Documentary: The World Before Her

I’ve been wanting to see this film for over a year now. I was excited to see it pop up on Netflix.  It was good, but it could have been great.

The film makes it clear that girls are positioned between two poles:  Westernization in the form of beauty pageants and Hindu fundamentalism that positions women as “mothers of the nation”.  Some context is given for the latter; Hindu fundamentalists are shown to be dangerous in their hatred for Muslims and Christians.  However, the film would benefit from far more historical and cultural context.  The beauty queens and pageant organizers talk in English, and are largely lighter skinned while the participants in the Hindu fundamentalist camp for girls are largely darker skinned and from rural communities.  More discussion of British colonialism and partition would help audiences contend with the film’s tensions.

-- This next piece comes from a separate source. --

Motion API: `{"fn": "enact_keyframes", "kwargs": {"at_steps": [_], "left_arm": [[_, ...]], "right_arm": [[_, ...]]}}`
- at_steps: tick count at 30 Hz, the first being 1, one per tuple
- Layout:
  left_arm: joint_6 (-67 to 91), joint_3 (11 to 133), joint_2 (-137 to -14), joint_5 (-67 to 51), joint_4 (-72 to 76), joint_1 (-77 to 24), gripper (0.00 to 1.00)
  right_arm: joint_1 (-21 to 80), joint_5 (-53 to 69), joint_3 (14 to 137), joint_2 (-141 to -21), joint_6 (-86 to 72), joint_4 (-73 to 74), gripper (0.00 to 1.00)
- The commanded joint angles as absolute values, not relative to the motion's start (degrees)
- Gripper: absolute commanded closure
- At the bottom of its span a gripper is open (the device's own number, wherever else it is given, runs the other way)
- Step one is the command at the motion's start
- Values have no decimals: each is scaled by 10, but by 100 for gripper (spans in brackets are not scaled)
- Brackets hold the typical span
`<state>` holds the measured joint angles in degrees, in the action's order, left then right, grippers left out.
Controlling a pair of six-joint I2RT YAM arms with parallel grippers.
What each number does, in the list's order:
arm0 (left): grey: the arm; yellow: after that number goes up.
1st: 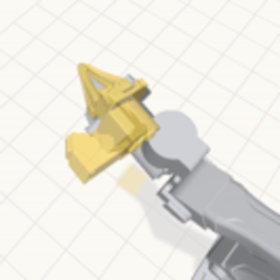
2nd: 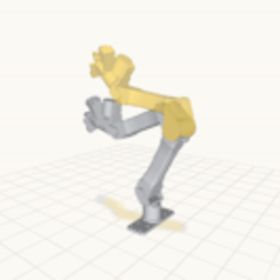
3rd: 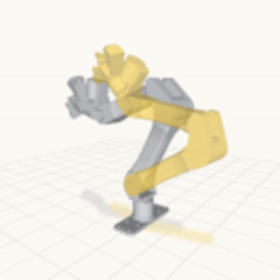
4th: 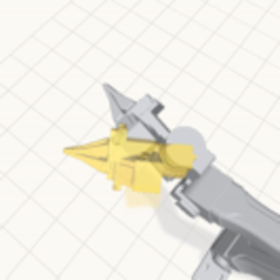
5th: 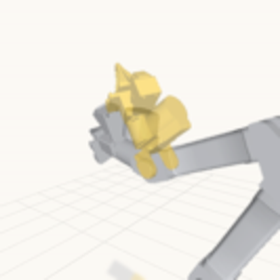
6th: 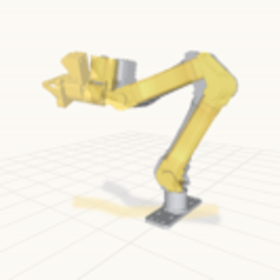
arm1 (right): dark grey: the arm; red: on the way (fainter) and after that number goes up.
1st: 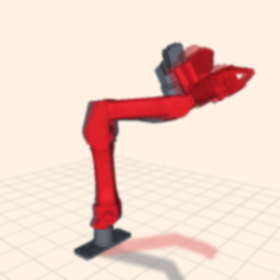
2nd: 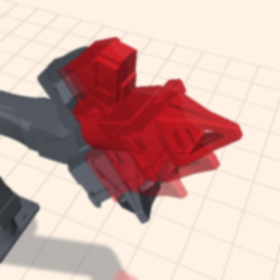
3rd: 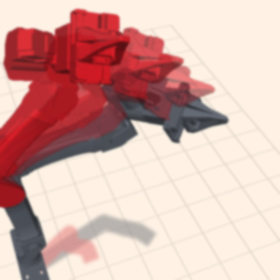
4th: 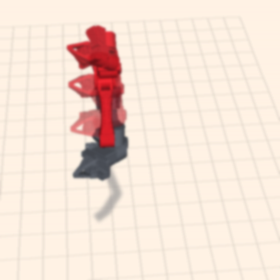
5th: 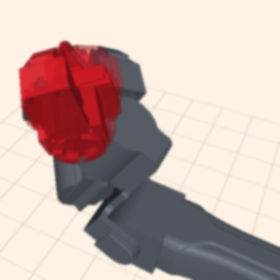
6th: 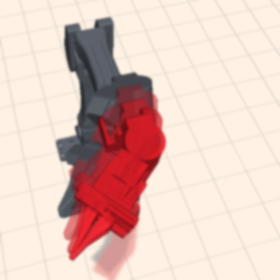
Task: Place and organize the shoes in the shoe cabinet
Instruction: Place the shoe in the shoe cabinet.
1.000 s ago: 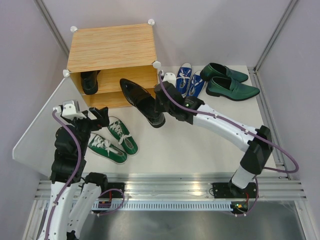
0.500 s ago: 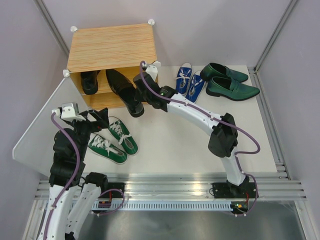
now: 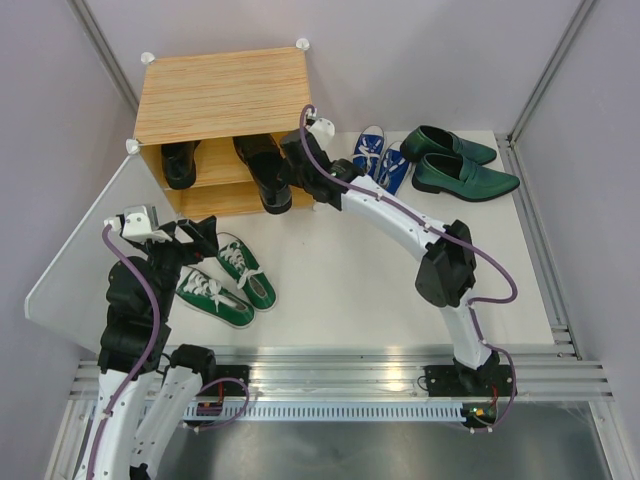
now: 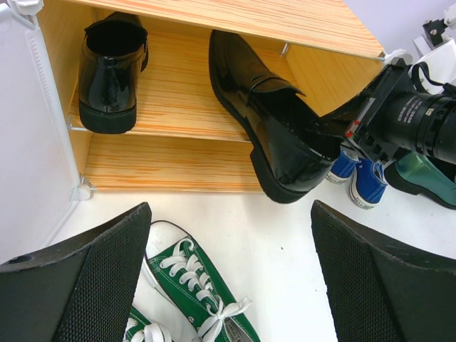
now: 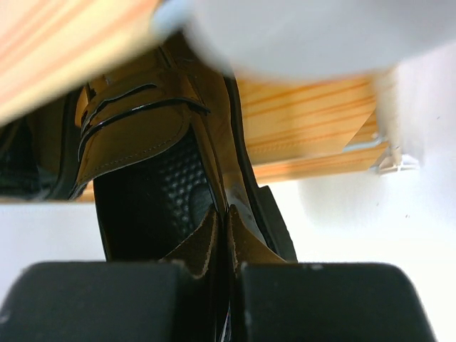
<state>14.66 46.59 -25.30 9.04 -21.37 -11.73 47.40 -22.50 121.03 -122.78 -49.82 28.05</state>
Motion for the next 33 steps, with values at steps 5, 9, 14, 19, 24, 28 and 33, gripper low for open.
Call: {"fn": "enact_keyframes", "kwargs": {"at_steps": [5, 9, 14, 19, 24, 28, 33], "left_arm": [[130, 483, -254, 89, -214, -119, 6], [131, 482, -254, 85, -214, -119, 6], [133, 481, -253, 81, -214, -119, 5], [134, 481, -252, 79, -212, -120, 5], [134, 479, -252, 77, -212, -120, 5], [134, 479, -252, 76, -212, -120, 5], [134, 479, -253, 75, -211, -121, 5]], "right_arm": [[463, -265, 1265, -1222, -553, 180, 99], [461, -265, 1280, -1243, -562, 173, 99], [461, -259, 1281, -1256, -566, 172, 99], [457, -250, 1284, -1264, -569, 170, 89], [454, -238, 1285, -1267, -567, 163, 78], [449, -222, 1286, -1267, -564, 157, 65], [447, -196, 1298, -1267, -550, 142, 57]]}}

I was most drawn to Prachi Trivedi, a 24 year old leader at the girls camp.  We see Trivedi wrestling with a desire for leadership in the Hindu fundamentalist movement but constrained by gendered expectations; she’s a militant who’s told to get married and have children, a calling she has no desire for.

Female infanticide deserves more attention too.  Two documentary subjects mention that they were “saved” (i.e. allowed to live) and owe their families as a result.  Again, Trivedi provides the most poignant discussion of infanticide; she is compelled to do whatever her father wants (including justifying his abuse) because he chose to raise her.  I’m still searching for a complex piece on female infanticide.  It’s a Girl is too sensationalist, and The World Before Her provides a small mention but no analysis.  Like many other parts of the film, it stands as a brief glimpse into gendered insecurity, not unlike the scenes of Hindu fundamentalist attacks on women for drinking in bars or dancing in clubs.

As with any film about the global south, I wonder how Western audiences are taking up the material and using it to further Orientalist, colonialist desires/fears of the “other”.  Given that The World Before Her was partially funded by the Canadian government, this is an important question to ask.